Crossing lines, challenging notions

Crossing a state line can be more than just a physical fact. Though I was born and bred in western Missouri, the neighbouring state of Kansas has always been an alien land even though my paternal grandfather and other kin first saw light there.

Crossing a state line can be more than just a physical fact. Though I was born and bred in western Missouri, the neighbouring state of Kansas has always been an alien land even though my paternal grandfather and other kin first saw light there. It seemed to have a different physical geography and maybe because of that I thought that this provoked a very different way of looking at the world.

The flat table lands of Kansas which extend all the way north to Saskatchewan provide the mental image that most have of the state as it does for the more northerly province. Both stereotypes, of course, are very wrong. It doesn’t take much of a detour off Interstate 70, the road with bisects Kansas north and south to discover the fallacy this bald prairie notion.

Some of the world’s largest wetland ecosystems lay just south of the states’s almost dead centre town of Great Bend. The remnants of the tall-grass prairie in the rolling Flint Hills just west of Emporia boast, according to locals, an ecological complexity and diversity second only to the Amazonian rainforest. These two features alone refute the commonly held perception of a boring geography.

On my homeward wanderings two weeks ago I made only one foray on the ground into Kansas. My brother, John, lives and works in Emporia about 175 kilometres across the state line southwest of Kansas City. My brief visit to his home challenged my notion of the psychological character of the state.

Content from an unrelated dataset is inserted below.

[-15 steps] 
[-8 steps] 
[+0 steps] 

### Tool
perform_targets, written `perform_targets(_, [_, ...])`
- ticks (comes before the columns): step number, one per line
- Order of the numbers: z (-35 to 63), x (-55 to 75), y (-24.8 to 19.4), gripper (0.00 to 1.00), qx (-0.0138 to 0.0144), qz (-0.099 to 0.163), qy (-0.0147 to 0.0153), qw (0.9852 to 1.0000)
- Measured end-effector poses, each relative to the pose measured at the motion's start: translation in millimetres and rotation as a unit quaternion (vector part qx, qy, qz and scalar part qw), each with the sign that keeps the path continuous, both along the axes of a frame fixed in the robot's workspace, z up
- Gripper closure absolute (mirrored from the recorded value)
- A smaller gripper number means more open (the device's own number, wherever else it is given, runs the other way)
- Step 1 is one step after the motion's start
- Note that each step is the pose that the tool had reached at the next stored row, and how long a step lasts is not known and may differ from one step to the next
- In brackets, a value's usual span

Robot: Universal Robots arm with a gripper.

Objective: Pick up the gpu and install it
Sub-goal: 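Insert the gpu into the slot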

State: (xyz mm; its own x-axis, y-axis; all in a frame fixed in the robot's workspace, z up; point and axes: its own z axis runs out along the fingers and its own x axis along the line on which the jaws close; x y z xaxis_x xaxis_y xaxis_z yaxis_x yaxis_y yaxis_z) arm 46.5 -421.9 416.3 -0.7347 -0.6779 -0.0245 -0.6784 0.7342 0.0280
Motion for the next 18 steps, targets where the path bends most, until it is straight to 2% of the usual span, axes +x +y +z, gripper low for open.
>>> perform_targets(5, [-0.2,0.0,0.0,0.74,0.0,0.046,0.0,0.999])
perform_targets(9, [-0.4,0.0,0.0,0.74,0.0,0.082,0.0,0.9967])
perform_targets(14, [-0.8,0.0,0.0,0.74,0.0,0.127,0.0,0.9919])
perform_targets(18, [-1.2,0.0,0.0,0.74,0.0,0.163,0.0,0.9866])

Like the boring, bald prairie misconception the notion of Kansas it also has suffered under the image as a stolid, conservative bastion. This profile is possibly characterized best by the bland but decent image of the Republican president Dwight Eisenhower who grew up in Abilene, Kansas, an hour and a bit further to the north and west from Emporia. My brother, though, reminded me of the “Sage of Emporia,” the two-time Pulitzer Prize winning essayist and editor of the Emporia Gazette, William Allen White who offered another slant on the Kansan psyche.

White rooted in small town Kansas became an iconic spokesperson for an image of America that valued openness, honesty and the challenging of the status quo. While White died in 1944, quotes like “Peace without justice is tyranny” still have resonance. How about “Liberty is the only thing you cannot have unless you are willing to give it to others” or “My advice to the women of America is to raise more hell and fewer dahlias.

“If our colleges and universities do not breed men who riot, who rebel, who attack life with all the youthful vim and vigour, then there is something wrong with our colleges. The more riots that come on college campuses, the better world for tomorrow” is not an affirmation of accepting things the way they are. Nor is his statement that “Youth should be radical. Youth should demand change in the world. Youth should not accept the old order if the world is to move on. … There must be clash and if youth hasn’t enough force or fervour to produce the clash the world grows stale and stagnant and sour in decay.”

Flying west over the state on my way back to the Yukon, I saw the great circles of central-pivot irrigated croplands in western Kansas. These reminded me of the growing concern over the depletion of the underlying Ogallala Aquifer and the broad environmental implications of that. Kansas and every other state has a bucket full of problems. White words remind us that protests against the order that is not only indicates healthy societal growth but a crucial step towards needed change.

Michael Dougherty is co-chair of the social justice committee of Sacred Heart Cathedral of Whitehorse. Contact pazypan@yukon.net.

Namaste notes

Saturday, October 31: All Saints Eve or Halloween began as the Celtic festival of Samhain marking the end of summer and was supplanted by the Christian celebration of mystery combining prayers and merriment in the 9th century.

Sunday, November 1: All Saints Day when all known and unknown saints are honoured by Christians. A suggested reading is Matthew 5: 1-12a.

Monday, November 2: All Souls Day is the day Christians remember and pray on behalf of the dead.

Monday, November 2: Guru Nanak Dev Sahib, the first Sikh teacher who lived from 1469 to 1539 c.e., is honoured on his birthday.

Thursday, November 4: Sandi Smith, a civil rights activist and nurse, is shot down along with two doctors and two graduate students in Greensboro, North Carolina, in 1979 at a protest supporting the unionization of mostly black industrial workers.